SUPPLIED INFORMATION

═══

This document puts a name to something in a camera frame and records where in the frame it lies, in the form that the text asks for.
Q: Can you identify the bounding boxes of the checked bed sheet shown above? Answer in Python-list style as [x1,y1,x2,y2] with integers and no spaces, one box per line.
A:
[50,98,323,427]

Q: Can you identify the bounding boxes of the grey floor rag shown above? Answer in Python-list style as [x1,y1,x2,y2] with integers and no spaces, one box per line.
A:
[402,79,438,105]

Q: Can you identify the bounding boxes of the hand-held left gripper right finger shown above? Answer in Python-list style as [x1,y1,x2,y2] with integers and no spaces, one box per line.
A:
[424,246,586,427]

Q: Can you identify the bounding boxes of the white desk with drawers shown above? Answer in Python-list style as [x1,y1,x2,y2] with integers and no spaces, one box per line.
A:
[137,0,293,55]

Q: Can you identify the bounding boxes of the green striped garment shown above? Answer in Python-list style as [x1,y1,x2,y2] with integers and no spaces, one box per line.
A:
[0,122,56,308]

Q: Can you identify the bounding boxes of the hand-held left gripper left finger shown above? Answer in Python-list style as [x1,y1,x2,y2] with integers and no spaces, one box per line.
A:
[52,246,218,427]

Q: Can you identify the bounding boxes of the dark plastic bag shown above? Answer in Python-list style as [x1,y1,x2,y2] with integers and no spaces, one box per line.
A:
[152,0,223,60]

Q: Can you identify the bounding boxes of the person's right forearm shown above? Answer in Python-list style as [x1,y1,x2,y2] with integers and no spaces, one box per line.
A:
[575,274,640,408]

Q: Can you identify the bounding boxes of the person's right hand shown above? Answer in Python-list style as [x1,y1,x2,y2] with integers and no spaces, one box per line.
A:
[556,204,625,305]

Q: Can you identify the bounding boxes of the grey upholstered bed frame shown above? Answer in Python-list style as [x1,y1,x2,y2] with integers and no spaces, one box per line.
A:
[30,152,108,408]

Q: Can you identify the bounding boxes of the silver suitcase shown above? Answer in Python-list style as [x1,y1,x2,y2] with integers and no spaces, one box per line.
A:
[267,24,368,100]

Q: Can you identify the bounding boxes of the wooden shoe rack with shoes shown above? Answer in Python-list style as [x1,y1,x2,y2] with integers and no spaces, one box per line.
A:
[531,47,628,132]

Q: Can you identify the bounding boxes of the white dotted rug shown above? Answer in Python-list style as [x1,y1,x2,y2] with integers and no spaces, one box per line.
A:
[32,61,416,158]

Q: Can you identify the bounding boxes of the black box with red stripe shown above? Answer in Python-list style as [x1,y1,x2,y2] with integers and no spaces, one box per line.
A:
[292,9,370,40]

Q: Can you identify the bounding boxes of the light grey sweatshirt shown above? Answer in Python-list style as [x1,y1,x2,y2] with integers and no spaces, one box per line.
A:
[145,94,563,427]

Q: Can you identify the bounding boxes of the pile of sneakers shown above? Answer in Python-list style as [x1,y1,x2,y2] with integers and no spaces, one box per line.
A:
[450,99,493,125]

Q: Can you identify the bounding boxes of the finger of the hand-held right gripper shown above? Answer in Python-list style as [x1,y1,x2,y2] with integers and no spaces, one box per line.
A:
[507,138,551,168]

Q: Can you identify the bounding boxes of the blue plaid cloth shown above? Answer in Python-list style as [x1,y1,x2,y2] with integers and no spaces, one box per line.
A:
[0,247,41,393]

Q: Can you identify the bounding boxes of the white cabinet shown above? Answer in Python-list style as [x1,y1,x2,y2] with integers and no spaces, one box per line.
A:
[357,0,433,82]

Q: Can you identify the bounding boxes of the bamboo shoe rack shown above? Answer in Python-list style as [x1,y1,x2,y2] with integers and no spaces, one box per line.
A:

═══

BRIEF
Only lines holding the word "shoe" are wanted here; copy each from the listing.

RESPONSE TO THIS EXERCISE
Q: Can you identify the bounding boxes of the wooden shoe rack with shoes shown above? Answer in Python-list style as [x1,y1,x2,y2] with integers and no spaces, one box per line.
Q: Can you identify the bounding boxes of the bamboo shoe rack shown above? Answer in Python-list style as [x1,y1,x2,y2] with integers and no spaces, one box per line.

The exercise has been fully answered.